What the task requires ▸ Your response must consist of the listing below, repeated exactly.

--------------------------------

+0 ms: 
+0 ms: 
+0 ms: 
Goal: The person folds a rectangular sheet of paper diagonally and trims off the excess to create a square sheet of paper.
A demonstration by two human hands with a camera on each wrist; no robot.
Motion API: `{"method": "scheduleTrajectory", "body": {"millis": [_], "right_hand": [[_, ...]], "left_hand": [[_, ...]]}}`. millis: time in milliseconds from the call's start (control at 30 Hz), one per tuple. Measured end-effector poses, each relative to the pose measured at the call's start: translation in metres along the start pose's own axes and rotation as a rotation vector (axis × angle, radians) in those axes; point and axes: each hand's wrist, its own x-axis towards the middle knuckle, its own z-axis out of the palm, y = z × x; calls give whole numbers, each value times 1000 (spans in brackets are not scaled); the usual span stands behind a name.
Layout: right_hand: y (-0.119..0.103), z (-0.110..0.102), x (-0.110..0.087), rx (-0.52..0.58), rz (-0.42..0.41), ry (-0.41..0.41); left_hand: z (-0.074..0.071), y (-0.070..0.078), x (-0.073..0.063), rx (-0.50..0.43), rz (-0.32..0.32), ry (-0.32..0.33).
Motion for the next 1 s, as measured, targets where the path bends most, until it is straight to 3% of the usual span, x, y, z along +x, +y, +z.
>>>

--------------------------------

Output of the task ▸
+0 ms: 
+0 ms: 
+0 ms: 
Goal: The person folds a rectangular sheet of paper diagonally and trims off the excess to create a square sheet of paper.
A demonstration by two human hands with a camera on each wrist; no robot.
Motion API: `{"method": "scheduleTrajectory", "body": {"millis": [_], "right_hand": [[_, ...]], "left_hand": [[_, ...]]}}`. millis: time in milliseconds from the call's start (control at 30 Hz), one per tuple. Measured end-effector poses, each relative to the pose measured at the call's start: translation in metres along the start pose's own axes and rotation as a rotation vector (axis × angle, radians) in those axes; point and axes: each hand's wrist, its own x-axis towards the middle knuckle, its own z-axis out of the palm, y = z × x; calls give whole numbers, each value times 1000 (spans in brackets are not scaled); the usual span stands behind a name.
Layout: right_hand: y (-0.119..0.103), z (-0.110..0.102), x (-0.110..0.087), rx (-0.52..0.58), rz (-0.42..0.41), ry (-0.41..0.41); left_hand: z (-0.074..0.071), y (-0.070..0.078), x (-0.073..0.063), rx (-0.50..0.43), rz (-0.32..0.32), ry (-0.32..0.33).
Motion for the next 1 s, as measured, targets where the path bends most, until it is straight to 3% of the usual span, x, y, z along +x, +y, +z.
>>>

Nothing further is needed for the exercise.